Background: The regional cerebral blood flow (CBF) response to propofol and indomethacin may be abnormal in patients with brain tumors. First, the authors tested the hypothesis that during propofol anesthesia alone and combined with indomethacin, changes in CBF, cerebral blood volume (CBV), and plasma mean transit time (MTT) differ in the peritumoral tissue compared with the contralateral normal brain region. Second, the authors tested the hypothesis that CBF and CBV are reduced and MTT is prolonged, in both regions during propofol anesthesia and indomethacin administration compared with propofol alone.

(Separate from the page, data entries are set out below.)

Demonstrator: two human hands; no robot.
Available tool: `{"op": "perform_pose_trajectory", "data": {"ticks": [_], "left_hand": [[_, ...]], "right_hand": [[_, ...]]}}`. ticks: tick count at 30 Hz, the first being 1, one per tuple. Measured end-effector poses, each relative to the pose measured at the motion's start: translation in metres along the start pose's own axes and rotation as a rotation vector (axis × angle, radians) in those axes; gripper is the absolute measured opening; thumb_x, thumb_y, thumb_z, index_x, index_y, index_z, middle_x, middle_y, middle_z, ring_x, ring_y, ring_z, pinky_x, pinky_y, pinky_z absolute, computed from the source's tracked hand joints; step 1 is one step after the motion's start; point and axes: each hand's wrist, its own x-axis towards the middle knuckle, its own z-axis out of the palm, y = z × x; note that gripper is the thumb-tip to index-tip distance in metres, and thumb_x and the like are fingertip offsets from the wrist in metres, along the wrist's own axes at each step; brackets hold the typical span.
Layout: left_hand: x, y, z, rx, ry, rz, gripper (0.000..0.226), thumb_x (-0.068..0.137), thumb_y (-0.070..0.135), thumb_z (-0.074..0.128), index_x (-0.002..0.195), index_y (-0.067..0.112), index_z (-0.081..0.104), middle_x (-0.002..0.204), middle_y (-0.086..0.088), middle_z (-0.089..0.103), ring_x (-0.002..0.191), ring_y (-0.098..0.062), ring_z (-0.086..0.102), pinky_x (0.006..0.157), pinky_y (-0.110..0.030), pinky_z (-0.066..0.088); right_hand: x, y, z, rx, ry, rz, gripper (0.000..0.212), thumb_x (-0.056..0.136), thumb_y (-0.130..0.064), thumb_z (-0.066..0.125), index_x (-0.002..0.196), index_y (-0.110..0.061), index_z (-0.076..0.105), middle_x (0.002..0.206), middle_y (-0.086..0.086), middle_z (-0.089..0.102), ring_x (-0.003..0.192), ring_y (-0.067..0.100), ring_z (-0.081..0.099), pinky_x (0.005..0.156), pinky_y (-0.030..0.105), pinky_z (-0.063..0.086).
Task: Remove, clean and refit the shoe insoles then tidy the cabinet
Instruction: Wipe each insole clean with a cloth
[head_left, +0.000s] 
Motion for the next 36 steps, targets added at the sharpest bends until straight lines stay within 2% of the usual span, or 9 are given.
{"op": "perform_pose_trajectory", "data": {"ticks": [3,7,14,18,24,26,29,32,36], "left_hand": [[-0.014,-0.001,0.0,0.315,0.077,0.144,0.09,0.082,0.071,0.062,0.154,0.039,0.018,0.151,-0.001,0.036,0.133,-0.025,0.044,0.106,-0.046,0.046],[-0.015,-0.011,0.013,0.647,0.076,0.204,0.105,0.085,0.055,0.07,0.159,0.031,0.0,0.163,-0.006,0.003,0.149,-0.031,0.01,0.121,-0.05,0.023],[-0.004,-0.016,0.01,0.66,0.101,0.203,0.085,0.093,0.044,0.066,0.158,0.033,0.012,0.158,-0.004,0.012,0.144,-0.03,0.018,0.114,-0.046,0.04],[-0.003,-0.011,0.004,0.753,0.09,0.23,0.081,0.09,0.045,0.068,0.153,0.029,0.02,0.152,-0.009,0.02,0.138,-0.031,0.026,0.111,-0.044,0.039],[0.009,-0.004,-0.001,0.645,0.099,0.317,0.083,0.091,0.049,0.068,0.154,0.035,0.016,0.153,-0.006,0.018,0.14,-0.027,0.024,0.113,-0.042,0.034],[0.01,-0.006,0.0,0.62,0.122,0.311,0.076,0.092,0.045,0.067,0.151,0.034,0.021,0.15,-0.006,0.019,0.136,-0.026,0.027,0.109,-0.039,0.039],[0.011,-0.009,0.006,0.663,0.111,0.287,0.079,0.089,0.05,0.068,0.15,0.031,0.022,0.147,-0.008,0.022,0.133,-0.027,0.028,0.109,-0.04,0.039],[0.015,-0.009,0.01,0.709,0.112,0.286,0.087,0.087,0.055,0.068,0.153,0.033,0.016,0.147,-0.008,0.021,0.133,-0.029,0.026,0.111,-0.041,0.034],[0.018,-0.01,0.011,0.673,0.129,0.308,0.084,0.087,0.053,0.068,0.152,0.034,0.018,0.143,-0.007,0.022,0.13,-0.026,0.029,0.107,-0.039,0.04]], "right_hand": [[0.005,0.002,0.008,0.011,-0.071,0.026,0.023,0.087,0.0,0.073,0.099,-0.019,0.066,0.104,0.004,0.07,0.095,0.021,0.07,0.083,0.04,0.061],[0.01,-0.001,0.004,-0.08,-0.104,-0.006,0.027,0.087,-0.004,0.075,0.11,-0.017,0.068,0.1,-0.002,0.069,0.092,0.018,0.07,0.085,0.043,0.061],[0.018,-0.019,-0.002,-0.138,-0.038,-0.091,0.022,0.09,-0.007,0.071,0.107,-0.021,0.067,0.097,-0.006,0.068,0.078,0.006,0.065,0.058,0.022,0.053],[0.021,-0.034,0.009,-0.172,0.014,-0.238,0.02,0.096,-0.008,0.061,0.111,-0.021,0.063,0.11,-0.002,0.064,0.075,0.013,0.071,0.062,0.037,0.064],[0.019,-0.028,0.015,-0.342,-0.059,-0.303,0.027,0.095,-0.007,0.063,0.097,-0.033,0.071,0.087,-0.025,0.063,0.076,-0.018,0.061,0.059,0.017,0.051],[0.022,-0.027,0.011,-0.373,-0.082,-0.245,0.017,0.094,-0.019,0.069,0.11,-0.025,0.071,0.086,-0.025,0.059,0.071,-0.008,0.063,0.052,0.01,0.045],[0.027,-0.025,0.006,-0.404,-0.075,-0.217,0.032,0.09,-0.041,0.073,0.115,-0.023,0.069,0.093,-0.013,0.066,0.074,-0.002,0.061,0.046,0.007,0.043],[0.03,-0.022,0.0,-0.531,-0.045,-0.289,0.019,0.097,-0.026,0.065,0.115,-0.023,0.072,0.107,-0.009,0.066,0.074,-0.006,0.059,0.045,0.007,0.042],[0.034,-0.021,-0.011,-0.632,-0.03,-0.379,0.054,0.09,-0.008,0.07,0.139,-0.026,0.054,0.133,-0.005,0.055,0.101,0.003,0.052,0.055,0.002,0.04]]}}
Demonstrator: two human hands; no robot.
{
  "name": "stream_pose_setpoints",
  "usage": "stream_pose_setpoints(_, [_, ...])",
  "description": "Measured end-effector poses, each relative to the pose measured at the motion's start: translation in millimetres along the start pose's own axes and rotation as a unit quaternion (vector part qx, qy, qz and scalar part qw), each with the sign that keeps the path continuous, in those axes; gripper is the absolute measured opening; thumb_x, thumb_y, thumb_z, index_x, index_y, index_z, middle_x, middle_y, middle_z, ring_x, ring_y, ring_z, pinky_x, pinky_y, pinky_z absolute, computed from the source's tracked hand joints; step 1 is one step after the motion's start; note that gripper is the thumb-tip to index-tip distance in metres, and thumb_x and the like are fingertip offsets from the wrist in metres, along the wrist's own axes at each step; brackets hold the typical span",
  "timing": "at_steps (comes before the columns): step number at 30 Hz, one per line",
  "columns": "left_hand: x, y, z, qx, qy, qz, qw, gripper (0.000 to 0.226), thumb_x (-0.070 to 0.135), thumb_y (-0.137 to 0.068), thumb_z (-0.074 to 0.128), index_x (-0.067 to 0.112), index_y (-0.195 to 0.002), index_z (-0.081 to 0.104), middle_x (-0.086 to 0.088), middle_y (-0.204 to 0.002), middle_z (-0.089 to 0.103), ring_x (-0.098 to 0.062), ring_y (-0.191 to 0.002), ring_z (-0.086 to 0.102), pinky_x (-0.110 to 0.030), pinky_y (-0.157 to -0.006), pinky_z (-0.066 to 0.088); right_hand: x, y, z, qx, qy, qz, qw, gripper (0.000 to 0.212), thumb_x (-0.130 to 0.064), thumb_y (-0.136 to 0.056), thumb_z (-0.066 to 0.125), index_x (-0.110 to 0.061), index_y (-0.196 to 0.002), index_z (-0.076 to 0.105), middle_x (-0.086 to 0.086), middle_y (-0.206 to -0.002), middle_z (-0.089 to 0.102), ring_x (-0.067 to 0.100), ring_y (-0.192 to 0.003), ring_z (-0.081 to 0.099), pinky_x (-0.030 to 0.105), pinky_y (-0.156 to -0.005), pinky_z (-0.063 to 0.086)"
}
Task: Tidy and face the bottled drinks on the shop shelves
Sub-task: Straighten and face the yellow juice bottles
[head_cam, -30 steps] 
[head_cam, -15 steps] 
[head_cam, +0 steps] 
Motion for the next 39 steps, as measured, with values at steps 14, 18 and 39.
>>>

Methods: The authors studied eight patients subjected to craniotomy under propofol-fentanyl anesthesia for supratentorial brain tumors. Magnetic resonance imaging, including perfusion- and diffusion-weighted and structural sequences, was performed (1) on the day before surgery, (2) before and (3) after administration of indomethacin in the propofol-fentanyl anesthetized patient, and (4) 2 days after surgery. Maps of CBF, CBV, and MTT were calculated. The regions of interest were peritumoral gray matter and opposite contralateral gray matter. Analysis of variance was used to analyze flow data.
Results: Propofol anesthesia was associated with a median 32% (range, 3-61%) and 47% (range, 17-67%) reduction in CBF in the peritumoral and contralateral regions, respectively.The interaction between intervention with propofol and indomethacin and region of interest was not significant for any flow modalities. Neither intervention nor region was significant for MTT, CBF, and CBV (P > 0.05).
Conclusion: The CBF, CBV, and MTT responses to propofol and indomethacin are not different in the peritumoral region compared with contralateral brain tissue. Indomethacin did not further influence regional CBF, CBV, and MTT during propofol anesthesia.